= What to do =
In your copy, reproduce the entries exactly as they are, minus the images.

[Data entries]
◇ ◇ ◇ ◇ ◇ ◇ ◇

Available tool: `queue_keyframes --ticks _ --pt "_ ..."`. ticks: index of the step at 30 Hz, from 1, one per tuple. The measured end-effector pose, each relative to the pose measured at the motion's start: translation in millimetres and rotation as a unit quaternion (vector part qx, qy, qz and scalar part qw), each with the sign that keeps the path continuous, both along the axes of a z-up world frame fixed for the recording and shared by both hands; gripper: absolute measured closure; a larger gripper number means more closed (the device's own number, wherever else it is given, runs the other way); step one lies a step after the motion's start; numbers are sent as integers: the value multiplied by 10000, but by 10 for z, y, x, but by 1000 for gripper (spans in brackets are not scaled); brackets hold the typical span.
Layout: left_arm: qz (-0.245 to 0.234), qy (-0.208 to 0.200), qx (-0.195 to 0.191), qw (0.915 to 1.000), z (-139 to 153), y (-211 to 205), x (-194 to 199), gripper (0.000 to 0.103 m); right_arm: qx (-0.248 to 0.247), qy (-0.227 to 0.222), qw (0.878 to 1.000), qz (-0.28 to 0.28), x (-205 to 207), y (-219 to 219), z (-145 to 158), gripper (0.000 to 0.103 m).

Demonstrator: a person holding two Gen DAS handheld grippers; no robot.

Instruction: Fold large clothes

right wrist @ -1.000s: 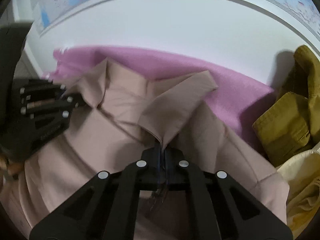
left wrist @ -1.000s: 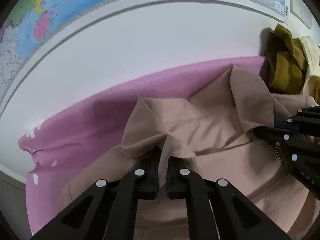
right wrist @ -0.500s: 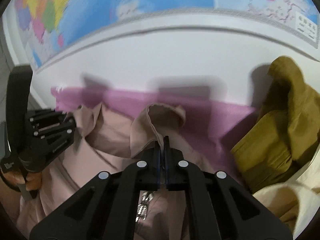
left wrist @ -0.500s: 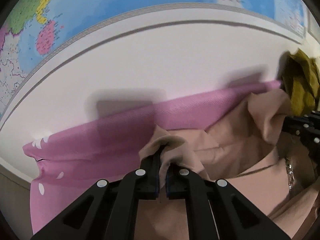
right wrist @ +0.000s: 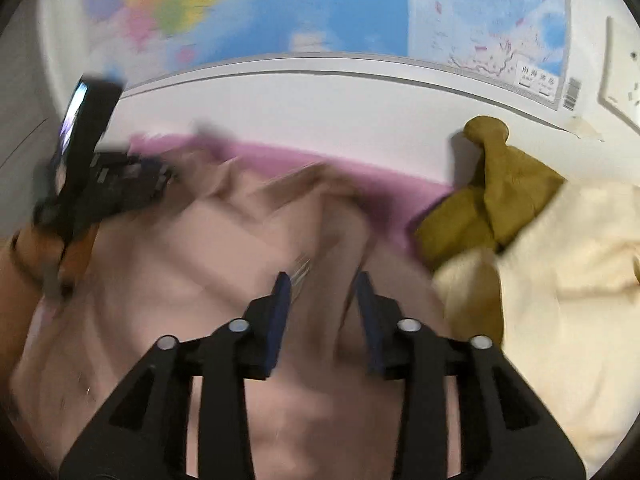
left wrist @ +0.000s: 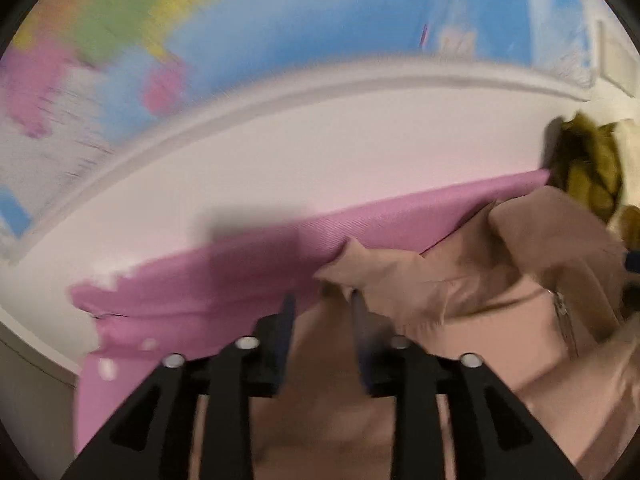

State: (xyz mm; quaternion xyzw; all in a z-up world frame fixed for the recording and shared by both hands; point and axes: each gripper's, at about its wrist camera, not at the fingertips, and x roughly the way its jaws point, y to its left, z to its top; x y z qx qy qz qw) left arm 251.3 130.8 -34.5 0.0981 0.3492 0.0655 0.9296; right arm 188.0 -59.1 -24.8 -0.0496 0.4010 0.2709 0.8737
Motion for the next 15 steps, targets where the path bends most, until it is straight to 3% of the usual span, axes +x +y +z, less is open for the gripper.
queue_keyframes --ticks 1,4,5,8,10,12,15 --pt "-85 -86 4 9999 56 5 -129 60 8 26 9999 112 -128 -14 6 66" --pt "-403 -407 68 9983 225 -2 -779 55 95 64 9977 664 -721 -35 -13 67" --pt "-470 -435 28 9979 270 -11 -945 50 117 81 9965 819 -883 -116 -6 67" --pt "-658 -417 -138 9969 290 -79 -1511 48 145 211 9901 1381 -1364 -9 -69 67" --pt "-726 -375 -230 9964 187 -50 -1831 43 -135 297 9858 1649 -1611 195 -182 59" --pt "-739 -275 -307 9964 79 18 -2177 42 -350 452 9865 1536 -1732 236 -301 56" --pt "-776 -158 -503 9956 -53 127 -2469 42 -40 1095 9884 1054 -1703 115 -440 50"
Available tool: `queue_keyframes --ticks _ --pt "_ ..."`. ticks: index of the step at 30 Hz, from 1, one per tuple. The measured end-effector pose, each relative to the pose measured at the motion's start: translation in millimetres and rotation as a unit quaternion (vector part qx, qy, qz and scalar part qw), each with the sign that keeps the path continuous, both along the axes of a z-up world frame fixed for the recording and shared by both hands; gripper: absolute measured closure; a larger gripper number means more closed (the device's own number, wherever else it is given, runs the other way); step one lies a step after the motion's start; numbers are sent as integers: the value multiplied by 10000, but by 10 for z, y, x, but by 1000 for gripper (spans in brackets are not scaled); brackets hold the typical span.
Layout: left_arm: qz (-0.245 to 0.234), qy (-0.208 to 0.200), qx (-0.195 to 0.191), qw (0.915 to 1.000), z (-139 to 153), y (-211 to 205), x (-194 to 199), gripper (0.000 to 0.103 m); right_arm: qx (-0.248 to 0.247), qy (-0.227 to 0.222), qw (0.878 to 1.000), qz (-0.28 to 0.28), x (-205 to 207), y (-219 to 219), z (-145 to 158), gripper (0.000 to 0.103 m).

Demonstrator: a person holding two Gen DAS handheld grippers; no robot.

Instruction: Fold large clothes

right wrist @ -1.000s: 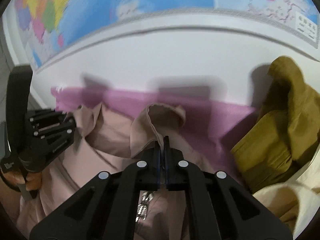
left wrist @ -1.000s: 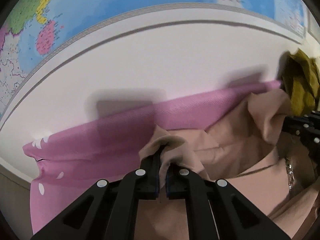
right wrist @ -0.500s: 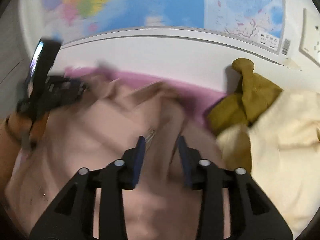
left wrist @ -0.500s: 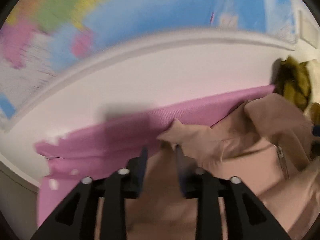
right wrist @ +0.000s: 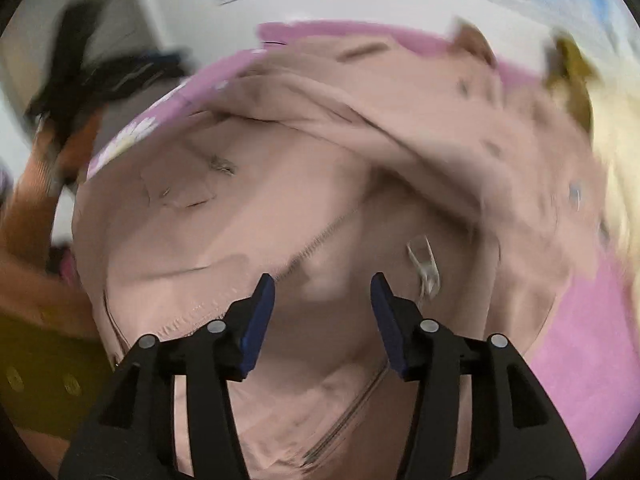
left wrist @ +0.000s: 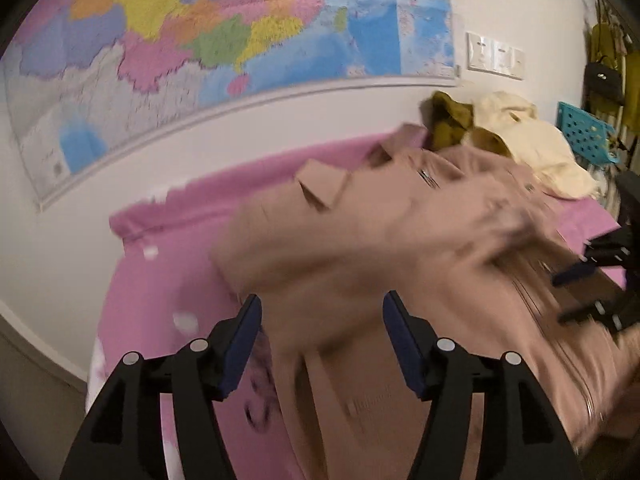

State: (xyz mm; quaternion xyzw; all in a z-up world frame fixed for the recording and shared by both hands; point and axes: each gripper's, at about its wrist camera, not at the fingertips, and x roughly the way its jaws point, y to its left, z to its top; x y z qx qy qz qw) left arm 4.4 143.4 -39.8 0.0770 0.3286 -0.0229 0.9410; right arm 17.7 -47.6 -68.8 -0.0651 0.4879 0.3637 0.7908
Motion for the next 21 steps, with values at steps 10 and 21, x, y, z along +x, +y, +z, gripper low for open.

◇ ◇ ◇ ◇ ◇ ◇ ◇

= Your response =
Available tool: `queue_keyframes --ticks _ --pt "_ ..."`. ticks: index of the step at 30 Hz, from 1, one per tuple. The measured end-effector pose, each relative to the pose measured at the motion's start: translation in millimetres and rotation as a unit quaternion (vector part qx, qy, qz and scalar part qw), each with the sign that keeps the path continuous, both along the axes of a z-up world frame fixed for the recording and shared by both hands; gripper: absolute measured closure; a larger gripper number means more closed (the device's own number, wherever else it is given, runs the other way); step one lies a step after the motion's start; numbers are sent as integers: the value multiplied by 10000, but by 10 for z, y, x, but by 1000 for gripper (spans in brackets are not scaled); brackets hold the typical span.
Layout: left_arm: qz (-0.245 to 0.234), qy (-0.208 to 0.200), qx (-0.195 to 0.191), qw (0.915 to 1.000), z (-139 to 153), y (-211 to 205), x (-194 to 199), gripper (0.000 to 0.103 m); right_arm: qx (-0.248 to 0.247), qy (-0.227 to 0.222), qw (0.878 to 1.000), qz (-0.28 to 0.28), x (-205 to 207), y (-219 to 219), z (-145 to 158), gripper (0.000 to 0.103 m).

Demonstrator: a person holding two Gen DAS handheld grippers; no robot.

Instruction: Fold large clothes

right wrist @ -1.000s: 
left wrist @ -1.000s: 
right wrist @ -0.500s: 
left wrist @ -0.500s: 
right wrist @ +0.000s: 
left wrist @ +0.000s: 

State: (xyz mm; quaternion xyzw; all in a z-up world frame fixed for the recording and shared by both hands; point and axes: each gripper's, at about its wrist camera, not at the fingertips, and x roughly the way its jaws point, y to its left, z to its top; x y z qx qy qz qw) left arm 251.3 130.8 -34.5 0.0981 0.3492 0.0655 0.9296; right arm 188.0 -59.1 -24.8 -0.0496 0.4010 0.2709 0.8737
Motion for the next 15 steps, targets where the path bends most, until it is straight to 3% of the usual span, axes +x +y +z, less is open for the gripper.
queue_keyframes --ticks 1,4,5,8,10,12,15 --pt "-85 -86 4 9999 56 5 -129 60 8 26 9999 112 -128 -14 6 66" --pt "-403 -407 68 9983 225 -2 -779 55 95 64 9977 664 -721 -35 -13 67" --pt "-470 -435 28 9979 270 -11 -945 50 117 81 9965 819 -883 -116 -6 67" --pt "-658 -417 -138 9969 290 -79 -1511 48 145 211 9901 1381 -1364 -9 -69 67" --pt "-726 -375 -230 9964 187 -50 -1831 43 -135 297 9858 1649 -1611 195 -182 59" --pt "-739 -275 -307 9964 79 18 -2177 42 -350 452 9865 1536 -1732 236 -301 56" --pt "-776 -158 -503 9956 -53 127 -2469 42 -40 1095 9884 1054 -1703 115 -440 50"
Available tool: `queue_keyframes --ticks _ --pt "_ ..."`. ticks: index of the step at 30 Hz, from 1, one per tuple. The measured end-effector pose, each relative to the pose measured at the motion's start: translation in millimetres and rotation as a unit quaternion (vector part qx, qy, qz and scalar part qw), each with the sign that keeps the path continuous, both along the axes of a z-up world frame fixed for the recording and shared by both hands; gripper: absolute measured closure; a larger gripper number means more closed (the device's own number, wherever else it is given, runs the other way); step one lies a step after the motion's start; numbers are sent as integers: the value multiplied by 10000, but by 10 for z, y, x, but by 1000 for gripper (spans in brackets are not scaled); brackets hold the typical span.
Layout: left_arm: qz (-0.245 to 0.234), qy (-0.208 to 0.200), qx (-0.195 to 0.191), qw (0.915 to 1.000), z (-139 to 153), y (-211 to 205), x (-194 to 199), gripper (0.000 to 0.103 m); right_arm: qx (-0.248 to 0.247), qy (-0.227 to 0.222), qw (0.878 to 1.000), qz (-0.28 to 0.28), x (-205 to 207), y (-219 to 219), z (-145 to 158), gripper (0.000 to 0.103 m).

Demonstrator: a person holding two Gen DAS handheld grippers; no robot.

Instruction: Fold large clothes

right wrist @ -1.000s: 
left wrist @ -1.000s: 
right wrist @ -0.500s: 
left wrist @ -0.500s: 
right wrist @ +0.000s: 
left wrist @ +0.000s: 

State: (xyz mm; quaternion xyzw; all in a z-up world frame fixed for the recording and shared by both hands; point and axes: each gripper's, at about its wrist camera, not at the fingertips, and x roughly the way its jaws point, y to its left, z to its top; x y z qx qy qz qw) left arm 4.4 143.4 -39.8 0.0770 0.3286 -0.0229 0.9410; right arm 17.7 -47.6 -68.8 -0.0651 0.4879 0.3637 0.7908
Motion for the next 21 steps, with values at steps 10 and 21, x, y, z along +x, +y, +z, gripper low for open.

No more work is left in this exercise.